Java API refers to IANA Language Subtag Registry (under region) to look up for country code. In IANA websiste, the region code for United Kingdom is GB. However, setting up a GregorianCalendar object using GB:

import java.util.*;

class MainClass{
    public static void main (String[] args) {

        GregorianCalendar date1 = new GregorianCalendar(Locale.GB);
        int year = date1.get(GregorianCalendar.YEAR);
        int weekday = date1.get(GregorianCalendar.DAY_OF_WEEK);

        System.out.println(year);
        System.out.println(weekday);
    }
}

resulted in the following error message:

cannot find symbol
symbol:   variable GB
location: class locale

What should I do instead, please?

尝试使用Locale.UK以使您的代码得以编译。

The constants in the Locale class are country names, not country codes. For instance, there is Locale.ITALY , but no Locale.IT . That is why there is also no Locale.GB .

The codes you mean are ISO 3166 alpha-2 country codes. They are used as a parameter in Locale constructor only. It is up to you how you name this object afterwards.

The other answers are correct.

java.time

Here's the current version of your code:

        LocalDate today = LocalDate.now(ZoneId.of("Europe/London"));
        int year = today.getYear();
        DayOfWeek weekday = today.getDayOfWeek();

        System.out.println(year);
        System.out.println(weekday);

The output today (17th June) is

2018
SUNDAY

You don't even need a locale this far (but time zone is crucial, and you may also want to format your date for a specific locale, of course).

The reason we passed a locale to GregorianCalendar (in the old days when we used that class) was it determined the week scheme: the first day of the week is Saturday, Sunday or Monday depending on the locale. Today if you need a week scheme for a particular locale, you should use the WeekFields class and its static of​(Locale) method.

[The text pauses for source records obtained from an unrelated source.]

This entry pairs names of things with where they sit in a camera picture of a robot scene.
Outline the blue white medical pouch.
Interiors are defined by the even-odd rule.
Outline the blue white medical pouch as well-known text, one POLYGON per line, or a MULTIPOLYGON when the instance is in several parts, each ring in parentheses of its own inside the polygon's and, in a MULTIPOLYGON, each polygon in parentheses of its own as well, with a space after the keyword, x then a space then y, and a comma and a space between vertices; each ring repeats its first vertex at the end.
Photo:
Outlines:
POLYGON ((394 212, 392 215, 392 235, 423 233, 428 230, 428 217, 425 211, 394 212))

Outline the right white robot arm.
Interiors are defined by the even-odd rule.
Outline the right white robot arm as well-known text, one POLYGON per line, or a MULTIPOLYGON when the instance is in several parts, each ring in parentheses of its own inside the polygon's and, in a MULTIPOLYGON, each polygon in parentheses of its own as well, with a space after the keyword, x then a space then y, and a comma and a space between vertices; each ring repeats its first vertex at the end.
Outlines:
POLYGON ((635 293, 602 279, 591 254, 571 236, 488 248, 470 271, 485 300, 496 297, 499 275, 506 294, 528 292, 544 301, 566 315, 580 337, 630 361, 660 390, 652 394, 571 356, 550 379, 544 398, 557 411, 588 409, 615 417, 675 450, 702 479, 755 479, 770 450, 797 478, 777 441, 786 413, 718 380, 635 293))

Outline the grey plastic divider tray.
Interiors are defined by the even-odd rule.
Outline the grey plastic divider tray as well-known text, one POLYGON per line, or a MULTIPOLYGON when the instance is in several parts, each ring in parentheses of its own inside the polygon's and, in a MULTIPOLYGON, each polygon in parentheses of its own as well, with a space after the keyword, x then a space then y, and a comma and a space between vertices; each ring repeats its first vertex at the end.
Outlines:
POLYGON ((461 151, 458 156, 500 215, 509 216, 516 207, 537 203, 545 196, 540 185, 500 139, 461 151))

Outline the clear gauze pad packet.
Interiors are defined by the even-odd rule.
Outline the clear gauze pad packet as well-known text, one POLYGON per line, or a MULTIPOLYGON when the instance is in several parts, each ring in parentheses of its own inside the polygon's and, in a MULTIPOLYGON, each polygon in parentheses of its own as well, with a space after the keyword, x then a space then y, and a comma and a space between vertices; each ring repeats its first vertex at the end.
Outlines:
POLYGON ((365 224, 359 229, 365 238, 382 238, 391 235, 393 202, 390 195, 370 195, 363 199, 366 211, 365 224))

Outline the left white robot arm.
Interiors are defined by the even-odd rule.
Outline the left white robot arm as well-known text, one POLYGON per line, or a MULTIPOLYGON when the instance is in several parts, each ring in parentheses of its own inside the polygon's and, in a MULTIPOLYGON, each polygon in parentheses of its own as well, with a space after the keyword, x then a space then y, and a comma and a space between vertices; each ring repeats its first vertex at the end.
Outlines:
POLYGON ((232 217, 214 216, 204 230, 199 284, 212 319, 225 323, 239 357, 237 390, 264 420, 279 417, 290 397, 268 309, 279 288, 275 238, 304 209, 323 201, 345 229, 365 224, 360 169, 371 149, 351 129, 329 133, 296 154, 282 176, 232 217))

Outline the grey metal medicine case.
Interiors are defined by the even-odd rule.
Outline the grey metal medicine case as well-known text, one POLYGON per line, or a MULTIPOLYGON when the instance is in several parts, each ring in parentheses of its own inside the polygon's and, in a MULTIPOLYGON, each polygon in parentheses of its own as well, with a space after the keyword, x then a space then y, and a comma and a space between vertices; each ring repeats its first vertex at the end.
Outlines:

The GregorianCalendar class is long outdated. It's also poorly designed, so I recommend you don't use it.

In the below function i am trying to set the TimeZone "Asia/Singapore" to the date String sent in "yyy-MM-dd" format, you can pass even dateString format as one more parameter and set that too SimpleDateFormat object, this is the perfect solution how to localize time in GregorianCalendar.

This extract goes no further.